Your answer should repeat every line of the records below in which the word "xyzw" appears.
########
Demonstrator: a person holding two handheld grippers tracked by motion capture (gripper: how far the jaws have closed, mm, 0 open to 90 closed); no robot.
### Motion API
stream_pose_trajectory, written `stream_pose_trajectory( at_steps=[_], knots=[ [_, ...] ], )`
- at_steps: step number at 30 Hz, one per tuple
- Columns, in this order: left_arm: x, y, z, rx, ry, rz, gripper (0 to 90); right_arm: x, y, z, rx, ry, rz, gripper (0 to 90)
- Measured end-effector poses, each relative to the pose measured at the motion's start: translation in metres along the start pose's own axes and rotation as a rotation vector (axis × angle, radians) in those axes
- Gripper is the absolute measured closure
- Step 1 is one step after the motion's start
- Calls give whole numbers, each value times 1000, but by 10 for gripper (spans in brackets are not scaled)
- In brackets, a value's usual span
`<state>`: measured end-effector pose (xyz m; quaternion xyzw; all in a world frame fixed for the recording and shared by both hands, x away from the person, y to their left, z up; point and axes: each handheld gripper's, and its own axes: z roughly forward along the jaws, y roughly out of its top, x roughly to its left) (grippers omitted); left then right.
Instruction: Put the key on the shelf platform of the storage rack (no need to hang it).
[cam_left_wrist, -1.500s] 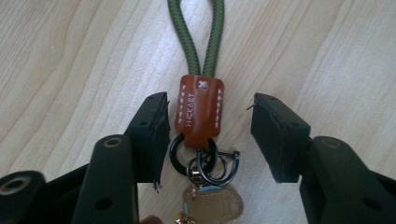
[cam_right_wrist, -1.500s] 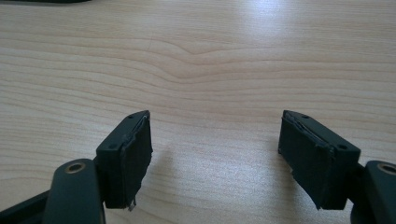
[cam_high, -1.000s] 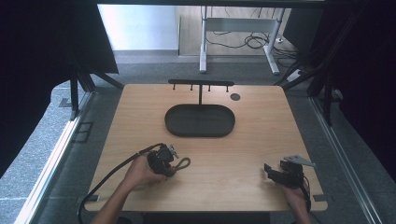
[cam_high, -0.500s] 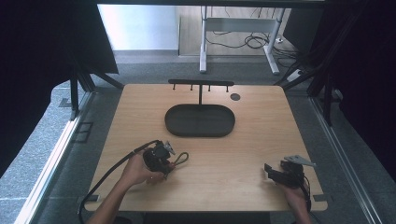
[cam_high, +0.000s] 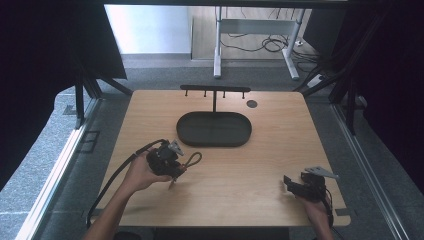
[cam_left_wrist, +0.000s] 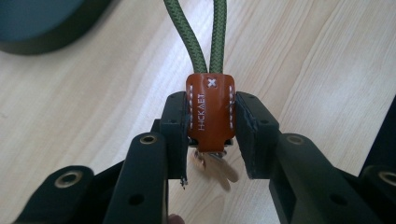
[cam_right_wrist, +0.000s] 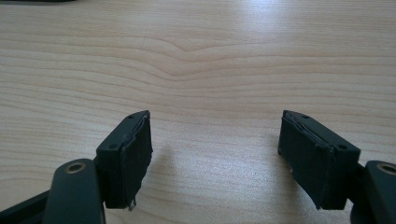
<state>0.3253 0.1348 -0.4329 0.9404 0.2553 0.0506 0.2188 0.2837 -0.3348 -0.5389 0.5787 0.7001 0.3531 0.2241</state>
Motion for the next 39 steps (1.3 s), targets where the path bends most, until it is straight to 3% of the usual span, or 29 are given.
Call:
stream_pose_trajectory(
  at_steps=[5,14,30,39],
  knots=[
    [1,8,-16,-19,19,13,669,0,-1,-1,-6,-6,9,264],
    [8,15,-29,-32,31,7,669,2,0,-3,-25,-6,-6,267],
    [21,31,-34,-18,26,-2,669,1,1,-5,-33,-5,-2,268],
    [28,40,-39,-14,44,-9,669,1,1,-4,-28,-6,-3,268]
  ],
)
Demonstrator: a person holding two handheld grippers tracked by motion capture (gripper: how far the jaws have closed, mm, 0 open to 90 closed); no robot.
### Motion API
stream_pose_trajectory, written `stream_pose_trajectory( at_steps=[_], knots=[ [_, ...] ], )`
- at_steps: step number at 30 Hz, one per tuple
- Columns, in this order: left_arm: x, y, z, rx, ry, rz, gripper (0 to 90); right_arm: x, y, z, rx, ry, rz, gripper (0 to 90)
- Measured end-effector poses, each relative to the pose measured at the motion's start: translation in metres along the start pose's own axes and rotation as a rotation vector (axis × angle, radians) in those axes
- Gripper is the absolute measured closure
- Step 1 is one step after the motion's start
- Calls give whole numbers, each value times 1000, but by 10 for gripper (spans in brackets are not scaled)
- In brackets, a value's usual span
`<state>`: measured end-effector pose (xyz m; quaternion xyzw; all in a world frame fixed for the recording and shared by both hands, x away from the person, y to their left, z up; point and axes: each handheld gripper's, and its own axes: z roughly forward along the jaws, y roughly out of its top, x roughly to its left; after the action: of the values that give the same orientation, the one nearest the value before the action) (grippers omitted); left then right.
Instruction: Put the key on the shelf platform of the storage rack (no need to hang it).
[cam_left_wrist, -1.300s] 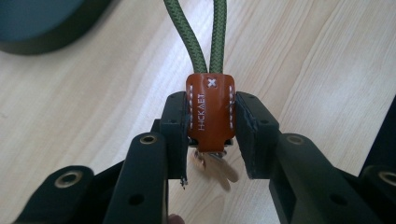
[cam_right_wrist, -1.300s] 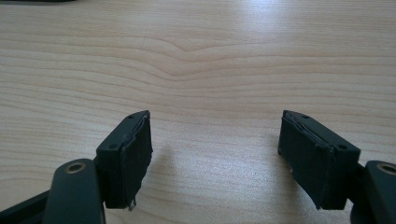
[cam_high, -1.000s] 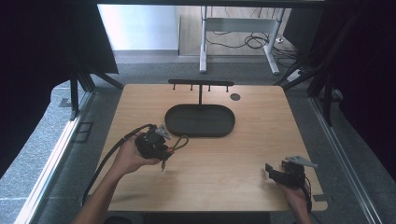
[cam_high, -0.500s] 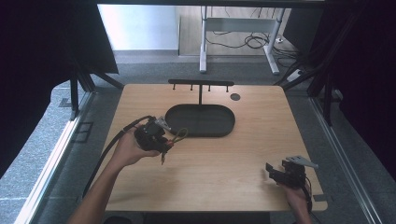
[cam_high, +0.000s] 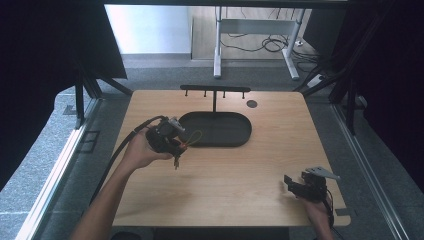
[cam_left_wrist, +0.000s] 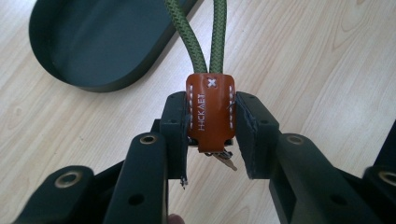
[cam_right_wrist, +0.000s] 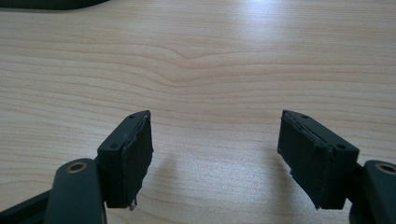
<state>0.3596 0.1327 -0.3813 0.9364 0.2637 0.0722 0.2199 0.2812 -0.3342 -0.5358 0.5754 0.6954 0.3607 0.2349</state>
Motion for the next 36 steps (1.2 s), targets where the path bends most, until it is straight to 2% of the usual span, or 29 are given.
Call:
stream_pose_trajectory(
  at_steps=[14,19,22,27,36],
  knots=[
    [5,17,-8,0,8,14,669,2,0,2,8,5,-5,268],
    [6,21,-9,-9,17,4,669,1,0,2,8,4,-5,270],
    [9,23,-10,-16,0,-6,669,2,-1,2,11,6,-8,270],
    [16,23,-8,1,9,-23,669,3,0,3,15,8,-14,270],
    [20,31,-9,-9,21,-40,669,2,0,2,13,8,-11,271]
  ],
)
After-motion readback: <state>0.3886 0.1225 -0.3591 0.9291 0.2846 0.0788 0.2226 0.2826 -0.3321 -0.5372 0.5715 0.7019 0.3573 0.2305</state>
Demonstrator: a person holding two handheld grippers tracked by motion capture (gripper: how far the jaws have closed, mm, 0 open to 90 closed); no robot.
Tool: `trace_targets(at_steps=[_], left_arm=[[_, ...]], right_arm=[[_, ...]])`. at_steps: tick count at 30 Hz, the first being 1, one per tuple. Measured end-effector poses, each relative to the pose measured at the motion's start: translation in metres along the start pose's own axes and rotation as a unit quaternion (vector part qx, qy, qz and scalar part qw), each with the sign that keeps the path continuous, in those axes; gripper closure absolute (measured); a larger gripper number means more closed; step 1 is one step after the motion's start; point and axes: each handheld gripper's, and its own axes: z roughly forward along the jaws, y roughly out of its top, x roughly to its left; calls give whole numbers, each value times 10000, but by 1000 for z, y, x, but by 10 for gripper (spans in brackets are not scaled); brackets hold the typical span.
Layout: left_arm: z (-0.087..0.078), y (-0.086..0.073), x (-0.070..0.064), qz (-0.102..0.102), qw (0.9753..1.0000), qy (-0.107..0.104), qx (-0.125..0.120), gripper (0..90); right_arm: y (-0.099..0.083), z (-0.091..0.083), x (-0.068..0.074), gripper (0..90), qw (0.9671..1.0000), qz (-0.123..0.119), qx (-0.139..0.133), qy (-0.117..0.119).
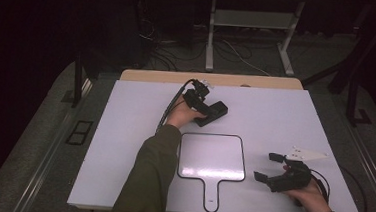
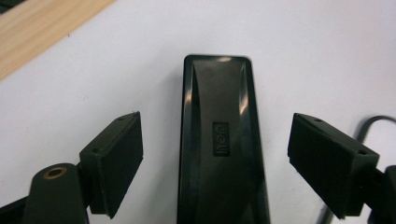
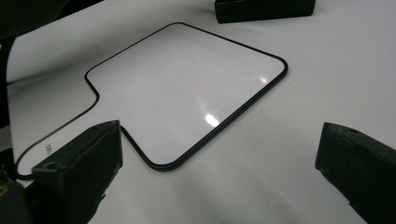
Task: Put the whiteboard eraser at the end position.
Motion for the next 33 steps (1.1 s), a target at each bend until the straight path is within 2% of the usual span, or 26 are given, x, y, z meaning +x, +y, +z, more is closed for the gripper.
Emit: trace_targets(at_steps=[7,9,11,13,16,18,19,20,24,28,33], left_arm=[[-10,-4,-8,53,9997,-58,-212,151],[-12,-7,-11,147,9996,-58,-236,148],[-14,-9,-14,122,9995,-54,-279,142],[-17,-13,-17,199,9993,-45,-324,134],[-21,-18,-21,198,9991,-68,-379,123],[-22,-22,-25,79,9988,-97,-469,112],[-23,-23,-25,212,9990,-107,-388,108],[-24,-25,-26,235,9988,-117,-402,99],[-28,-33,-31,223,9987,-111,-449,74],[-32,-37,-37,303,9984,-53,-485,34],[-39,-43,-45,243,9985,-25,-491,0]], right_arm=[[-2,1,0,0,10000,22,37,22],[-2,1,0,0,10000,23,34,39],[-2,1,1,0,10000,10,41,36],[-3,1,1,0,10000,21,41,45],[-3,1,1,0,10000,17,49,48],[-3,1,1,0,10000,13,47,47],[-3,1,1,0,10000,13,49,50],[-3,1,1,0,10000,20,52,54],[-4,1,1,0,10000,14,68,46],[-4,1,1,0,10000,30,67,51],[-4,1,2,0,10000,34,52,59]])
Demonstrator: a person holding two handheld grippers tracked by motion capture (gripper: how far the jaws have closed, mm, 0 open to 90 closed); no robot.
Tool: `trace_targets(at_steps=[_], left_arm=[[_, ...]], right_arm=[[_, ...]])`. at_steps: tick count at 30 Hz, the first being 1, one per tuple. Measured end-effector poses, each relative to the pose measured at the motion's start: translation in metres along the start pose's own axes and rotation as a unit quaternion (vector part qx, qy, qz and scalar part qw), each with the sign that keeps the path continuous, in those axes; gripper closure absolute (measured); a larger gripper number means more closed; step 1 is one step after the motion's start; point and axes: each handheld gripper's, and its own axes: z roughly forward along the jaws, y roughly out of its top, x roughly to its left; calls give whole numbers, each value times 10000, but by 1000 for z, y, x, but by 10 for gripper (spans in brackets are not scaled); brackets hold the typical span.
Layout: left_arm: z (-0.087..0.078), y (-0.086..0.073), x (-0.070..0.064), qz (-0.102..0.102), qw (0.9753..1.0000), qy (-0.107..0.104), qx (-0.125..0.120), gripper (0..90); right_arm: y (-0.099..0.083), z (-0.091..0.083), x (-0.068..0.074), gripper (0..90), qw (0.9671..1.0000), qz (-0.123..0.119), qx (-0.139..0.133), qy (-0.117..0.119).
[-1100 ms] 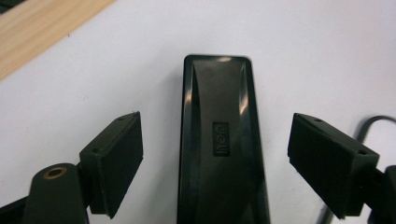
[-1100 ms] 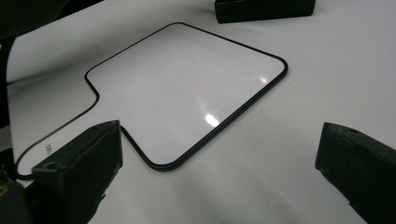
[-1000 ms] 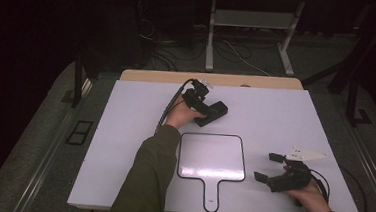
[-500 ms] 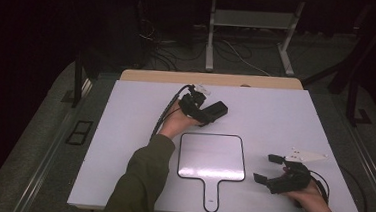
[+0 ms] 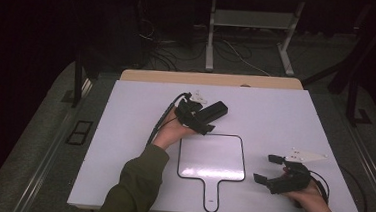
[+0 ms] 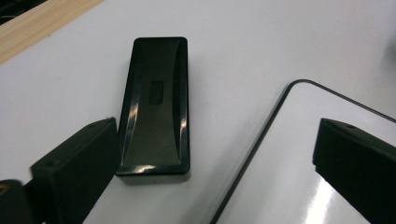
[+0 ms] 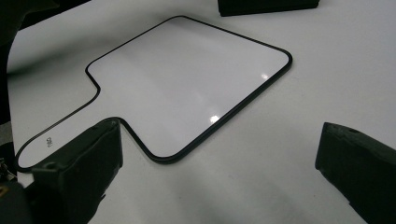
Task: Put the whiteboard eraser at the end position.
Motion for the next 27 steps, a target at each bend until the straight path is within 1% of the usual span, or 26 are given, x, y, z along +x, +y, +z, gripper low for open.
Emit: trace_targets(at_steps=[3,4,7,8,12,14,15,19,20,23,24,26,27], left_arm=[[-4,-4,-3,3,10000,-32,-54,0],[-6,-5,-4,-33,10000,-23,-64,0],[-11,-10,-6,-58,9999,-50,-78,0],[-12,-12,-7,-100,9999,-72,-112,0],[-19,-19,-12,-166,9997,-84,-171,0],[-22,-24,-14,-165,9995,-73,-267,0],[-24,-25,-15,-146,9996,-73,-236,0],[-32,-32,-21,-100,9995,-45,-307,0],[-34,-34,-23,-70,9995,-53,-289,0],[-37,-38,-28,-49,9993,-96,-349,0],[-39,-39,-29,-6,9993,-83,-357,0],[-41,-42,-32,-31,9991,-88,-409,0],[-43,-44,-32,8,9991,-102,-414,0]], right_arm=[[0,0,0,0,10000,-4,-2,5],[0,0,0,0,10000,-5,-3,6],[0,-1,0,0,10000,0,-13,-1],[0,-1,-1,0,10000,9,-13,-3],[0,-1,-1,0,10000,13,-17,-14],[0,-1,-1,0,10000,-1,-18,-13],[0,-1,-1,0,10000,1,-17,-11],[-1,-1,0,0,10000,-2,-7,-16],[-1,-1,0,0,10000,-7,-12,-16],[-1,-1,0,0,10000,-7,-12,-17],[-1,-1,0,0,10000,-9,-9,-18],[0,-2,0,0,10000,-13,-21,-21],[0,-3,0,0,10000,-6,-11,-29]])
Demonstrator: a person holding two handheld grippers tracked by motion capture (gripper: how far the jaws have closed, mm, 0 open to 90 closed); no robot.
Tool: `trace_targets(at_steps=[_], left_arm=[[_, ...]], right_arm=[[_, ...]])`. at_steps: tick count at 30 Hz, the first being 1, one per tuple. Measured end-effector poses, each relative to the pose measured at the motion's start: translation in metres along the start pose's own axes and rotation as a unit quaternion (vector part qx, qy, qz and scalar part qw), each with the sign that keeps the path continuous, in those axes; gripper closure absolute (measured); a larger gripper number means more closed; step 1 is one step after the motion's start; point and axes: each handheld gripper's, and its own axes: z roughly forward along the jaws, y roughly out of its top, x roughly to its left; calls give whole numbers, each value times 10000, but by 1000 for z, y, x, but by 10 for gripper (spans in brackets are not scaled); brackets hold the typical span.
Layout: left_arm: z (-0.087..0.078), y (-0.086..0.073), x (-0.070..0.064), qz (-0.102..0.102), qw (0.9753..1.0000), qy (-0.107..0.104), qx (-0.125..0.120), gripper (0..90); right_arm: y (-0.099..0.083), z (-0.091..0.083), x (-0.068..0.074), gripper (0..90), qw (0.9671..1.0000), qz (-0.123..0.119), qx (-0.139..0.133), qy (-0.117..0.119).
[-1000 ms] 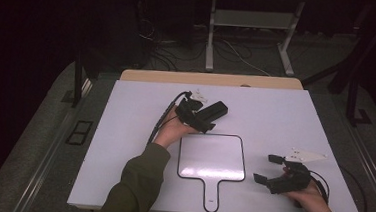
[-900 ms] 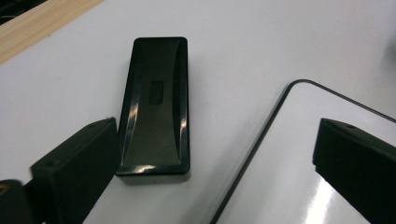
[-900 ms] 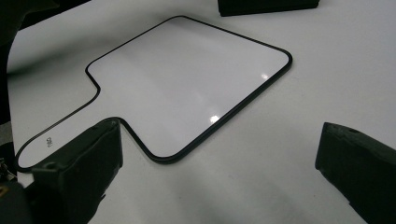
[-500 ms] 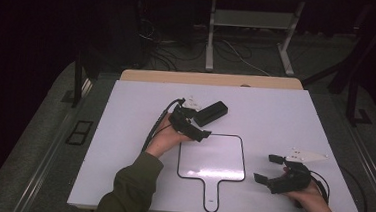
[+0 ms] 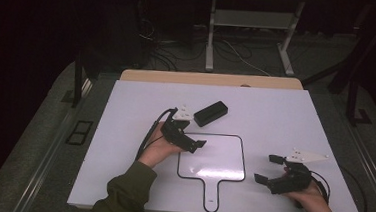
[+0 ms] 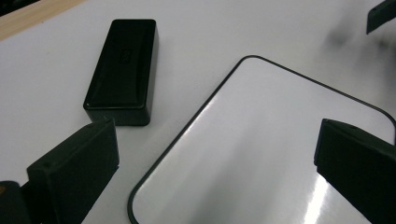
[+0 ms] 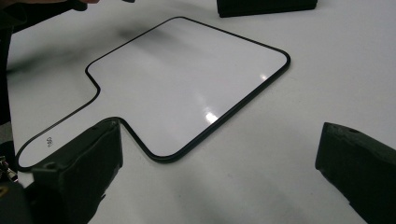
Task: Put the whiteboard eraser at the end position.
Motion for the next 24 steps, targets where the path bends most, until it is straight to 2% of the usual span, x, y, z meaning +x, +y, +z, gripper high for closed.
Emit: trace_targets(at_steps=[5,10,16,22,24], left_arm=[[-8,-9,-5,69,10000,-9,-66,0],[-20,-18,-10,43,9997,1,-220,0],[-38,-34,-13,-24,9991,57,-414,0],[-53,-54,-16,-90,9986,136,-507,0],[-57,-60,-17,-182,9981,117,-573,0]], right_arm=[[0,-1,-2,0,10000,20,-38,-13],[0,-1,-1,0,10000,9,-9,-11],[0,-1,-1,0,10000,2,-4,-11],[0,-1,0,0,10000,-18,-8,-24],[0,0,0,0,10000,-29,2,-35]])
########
Solution to this task:
`<state>`: measured end-effector pose (xyz m; quaternion xyzw; all in a world frame fixed for the recording and shared by both hands, x away from the person, y to their left, z up; point and axes: each handheld gripper's, and its own axes: z roughly forward along the jaws, y roughly out of its top, x roughly to its left) (grippers omitted); left then right.
`<state>`: measured end-effector pose (xyz m; quaternion xyzw; all in a world frame fixed for the recording and shared by both hands, x away from the person, y to their left, z up; point and axes: each handheld gripper's, and its own axes: z roughly forward along the jaws, y roughly out of its top, x roughly to its left; after the action: of the values that give the same orientation, the one nearest the value before the action) (grippers omitted); left then right.

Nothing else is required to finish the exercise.